What the task asks:
Starting from the line that contains "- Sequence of", reproduce each line exactly through the end of the material, and include no other lines.

···

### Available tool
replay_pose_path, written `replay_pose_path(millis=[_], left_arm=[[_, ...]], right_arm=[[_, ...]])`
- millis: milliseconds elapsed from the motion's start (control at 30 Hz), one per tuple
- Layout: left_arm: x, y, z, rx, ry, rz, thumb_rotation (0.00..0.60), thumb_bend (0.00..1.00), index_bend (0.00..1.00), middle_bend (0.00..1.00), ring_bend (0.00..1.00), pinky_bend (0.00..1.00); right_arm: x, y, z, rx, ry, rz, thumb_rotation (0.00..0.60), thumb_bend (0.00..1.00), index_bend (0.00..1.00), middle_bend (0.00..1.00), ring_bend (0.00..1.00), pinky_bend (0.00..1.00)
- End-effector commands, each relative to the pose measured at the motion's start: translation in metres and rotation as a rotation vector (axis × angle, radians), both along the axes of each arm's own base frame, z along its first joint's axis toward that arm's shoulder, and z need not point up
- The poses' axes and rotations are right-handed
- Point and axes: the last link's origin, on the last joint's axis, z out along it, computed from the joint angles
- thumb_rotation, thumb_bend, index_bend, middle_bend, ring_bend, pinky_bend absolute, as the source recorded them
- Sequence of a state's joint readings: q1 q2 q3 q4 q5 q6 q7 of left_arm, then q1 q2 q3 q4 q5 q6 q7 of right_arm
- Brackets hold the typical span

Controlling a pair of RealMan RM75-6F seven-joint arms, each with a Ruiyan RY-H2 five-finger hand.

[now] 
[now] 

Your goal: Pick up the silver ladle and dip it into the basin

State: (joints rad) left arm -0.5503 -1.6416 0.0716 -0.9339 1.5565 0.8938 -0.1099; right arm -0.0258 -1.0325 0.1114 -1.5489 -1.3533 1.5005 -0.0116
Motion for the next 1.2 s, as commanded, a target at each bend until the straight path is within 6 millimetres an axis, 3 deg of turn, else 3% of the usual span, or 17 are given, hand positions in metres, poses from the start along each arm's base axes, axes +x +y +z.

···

Answer area:
- Sequence of a state's joint readings: q1 q2 q3 q4 q5 q6 q7 of left_arm, then q1 q2 q3 q4 q5 q6 q7 of right_arm
- Brackets hold the typical span

Controlling a pair of RealMan RM75-6F seven-joint arms, each with a Ruiyan RY-H2 five-finger hand.

[now] 
[now] 

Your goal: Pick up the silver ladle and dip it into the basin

State: (joints rad) left arm -0.5503 -1.6416 0.0716 -0.9339 1.5565 0.8938 -0.1099; right arm -0.0258 -1.0325 0.1114 -1.5489 -1.3533 1.5005 -0.0116
Motion for the next 1.2 s, as commanded, a target at each bend until the straight path is within 6 millimetres an axis, 3 deg of turn, else 3% of the usual span, or 17 are given, hand positions in metres, poses from the start along each arm's base axes, axes +x +y +z.

This concludes the answer.